Overall, PwC found that midsized deals -- between €10 million and €250 million (£8 million and £198 million) - dominated in 2007. There only two more "trophy deals" valued at over €1 billion (£792 million) in 2007, compared to the 17 deals completed in 2006. But software and IT services firms led the way with mega deals, such as Oracle's acquisition of Hyperion, and SAP's acquisition of Business Objects.

Morgan added that investor KKR's successful $1 billion (£500 million) acquisition of UK-based Northgate Information Solutions earlier this year suggested continued private equity interest in the sector.

"We expect to see more technology businesses moving off the market in 2008 - whether through trade acquisition or a public to private transaction - than new entrants seeking market capital to drive growth," he said.

The geographic spread of mergers and acquisitions in 2007 led the PwC report to predict more activity in Asia, particularly with Indian outsourcers moving into the US and Europe.

The weakness of the dollar continues to make Europe look relatively expensive in M&A terms. However, the European domestic market remained strong with deal volumes increasing by 21 per cent.

At the same time, PwC found particularly strong M&A activity within government, financial services and healthcare sectors.

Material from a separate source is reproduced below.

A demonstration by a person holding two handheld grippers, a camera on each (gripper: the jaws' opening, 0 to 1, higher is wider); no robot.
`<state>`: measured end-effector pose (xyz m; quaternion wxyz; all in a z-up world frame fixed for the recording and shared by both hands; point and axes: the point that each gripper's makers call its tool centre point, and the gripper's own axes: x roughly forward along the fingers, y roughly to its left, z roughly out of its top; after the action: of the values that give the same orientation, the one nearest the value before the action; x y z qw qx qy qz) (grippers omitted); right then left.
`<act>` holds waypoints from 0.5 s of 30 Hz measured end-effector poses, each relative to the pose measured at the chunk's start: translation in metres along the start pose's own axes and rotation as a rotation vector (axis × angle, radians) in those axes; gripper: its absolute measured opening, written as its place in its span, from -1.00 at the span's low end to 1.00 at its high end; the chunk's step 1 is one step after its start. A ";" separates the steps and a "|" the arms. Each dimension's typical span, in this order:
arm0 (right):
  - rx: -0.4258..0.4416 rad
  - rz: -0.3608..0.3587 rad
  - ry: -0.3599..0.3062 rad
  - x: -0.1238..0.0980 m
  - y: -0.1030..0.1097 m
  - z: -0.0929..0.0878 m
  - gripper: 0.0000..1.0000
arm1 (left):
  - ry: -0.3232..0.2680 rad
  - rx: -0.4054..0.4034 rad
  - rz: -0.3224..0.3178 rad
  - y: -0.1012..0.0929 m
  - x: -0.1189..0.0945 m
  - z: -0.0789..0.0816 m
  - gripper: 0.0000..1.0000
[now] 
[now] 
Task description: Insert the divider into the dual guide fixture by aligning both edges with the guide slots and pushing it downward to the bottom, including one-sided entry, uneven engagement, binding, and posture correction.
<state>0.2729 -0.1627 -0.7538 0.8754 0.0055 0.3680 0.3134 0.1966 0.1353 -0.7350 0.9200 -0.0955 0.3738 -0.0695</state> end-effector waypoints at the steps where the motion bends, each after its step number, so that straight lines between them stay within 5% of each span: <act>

Telematics, business intelligence and workflow automation were the most attractive application areas for M&As, with software as a service (SaaS) likely to attract more interest into 2008.

"The hot spots for deal activity over the next twelve months are likely to be around continued cross-border consolidation in vertical market focused software and IT services," added Morgan. "While the pendulum may have shifted towards strategic trade acquirers with cash resources, we expect private equity to remain an active player in the sector into 2009. The drive to be green may also stimulate some interesting technology M&A activity in 2008."